Author: Dr. Ritu Hari
PGT-M: A RAY OF HOPE FOR COUPLES WITH GENETIC DISEASES
CASE REPORT:
Couple XY, (35 year old female, 38 year old male, MF- 6 years), both heterozygous for XP , came for genetic evaluation. They had a history of consanguineous marriage. Patient P1L1A1 , first pregnancy was spontaneously conceived, outcome was a male baby with FTVD ,I year after birth , baby developed skin pigmentation & photophobia. Now the baby is 5 year old. Second pregnancy was also spontaneously conceived in 2017, it was a twin pregnancy with DCDA twins, prenatal testing was done at Amrita institute, Cochin, & both fetuses were found homozygous for XPC gene, most common gene for XP, Hence MTP was done at 5 months. Couple was also evaluated at the same time, both were detected to be heterozygous variants for XP. Couple came to craft hospital for an opinion. After a thorough discussion with geneticist , plan for ICSI +PGT-M+Frozen ET was made. Pre PGD work up was done. Targeted variant analysis of selected XPC gene was done by PCR using customized primers & by bidirectional Sanger sequencing. Patient herself was a case of Diminished Ovarian Reserve (DOR) hence plan for oocyte accumulation done. COS outcomes (diag).First ICSI was done in June 2019, through which 10 embryos were formed , which included 4 Day 3, 5 Day 5 & 1Day 6 embryo. The embryos were subjected to PGT-M in view of couple history of XP. Out of 10 embryos , 2 came out to be normal, 5 affected, 2 were carriers & 1 undiagnosed.

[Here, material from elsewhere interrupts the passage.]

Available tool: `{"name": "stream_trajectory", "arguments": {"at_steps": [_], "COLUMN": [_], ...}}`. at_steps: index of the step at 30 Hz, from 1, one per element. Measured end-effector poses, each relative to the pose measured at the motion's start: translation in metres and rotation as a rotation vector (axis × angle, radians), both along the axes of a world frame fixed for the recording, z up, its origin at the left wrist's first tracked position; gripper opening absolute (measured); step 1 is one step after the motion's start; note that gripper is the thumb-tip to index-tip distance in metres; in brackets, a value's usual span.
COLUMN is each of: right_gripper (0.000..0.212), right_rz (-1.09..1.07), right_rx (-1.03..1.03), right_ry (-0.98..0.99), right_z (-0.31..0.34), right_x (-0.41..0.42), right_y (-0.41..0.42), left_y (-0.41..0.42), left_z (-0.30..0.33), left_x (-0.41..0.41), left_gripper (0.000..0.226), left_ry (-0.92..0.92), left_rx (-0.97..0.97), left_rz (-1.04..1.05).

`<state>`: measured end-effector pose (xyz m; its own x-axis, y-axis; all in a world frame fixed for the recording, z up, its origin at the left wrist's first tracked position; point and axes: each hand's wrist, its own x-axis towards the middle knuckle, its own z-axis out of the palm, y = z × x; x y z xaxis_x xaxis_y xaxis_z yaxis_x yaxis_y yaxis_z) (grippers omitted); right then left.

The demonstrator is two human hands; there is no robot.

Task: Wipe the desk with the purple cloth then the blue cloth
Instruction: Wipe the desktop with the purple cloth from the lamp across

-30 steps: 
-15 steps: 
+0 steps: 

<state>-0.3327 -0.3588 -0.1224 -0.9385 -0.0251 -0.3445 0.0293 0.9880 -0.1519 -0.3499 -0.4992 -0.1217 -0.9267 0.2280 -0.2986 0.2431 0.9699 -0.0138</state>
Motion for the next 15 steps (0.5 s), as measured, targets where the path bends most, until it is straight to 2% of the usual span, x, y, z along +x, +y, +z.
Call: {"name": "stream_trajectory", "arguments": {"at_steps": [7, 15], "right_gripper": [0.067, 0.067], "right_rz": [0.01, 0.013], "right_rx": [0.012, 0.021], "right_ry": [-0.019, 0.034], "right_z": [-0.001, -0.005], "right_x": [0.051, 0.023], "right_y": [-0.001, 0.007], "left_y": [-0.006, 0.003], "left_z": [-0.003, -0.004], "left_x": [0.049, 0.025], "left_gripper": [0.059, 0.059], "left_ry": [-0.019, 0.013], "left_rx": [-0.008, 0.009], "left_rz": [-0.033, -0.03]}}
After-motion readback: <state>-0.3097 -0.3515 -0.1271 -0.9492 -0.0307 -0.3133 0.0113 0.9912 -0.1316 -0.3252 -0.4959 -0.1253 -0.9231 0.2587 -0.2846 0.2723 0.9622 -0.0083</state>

FET was done on 15 July 2020, 2 D5 embryos (1*2BA,1*2BC), one normal & other carrier was transferred as the couple insisted. Viability scan was done which showed a single alive I/U fetus of 6 weeks 4 days. At 13 weeks NT was done which was low risk, Pt was given option of Amniocentesis but couple refused, hence NIPT was done which was low risk. The couple delivered a healthy baby free from xeroderma pigmentosa mutation.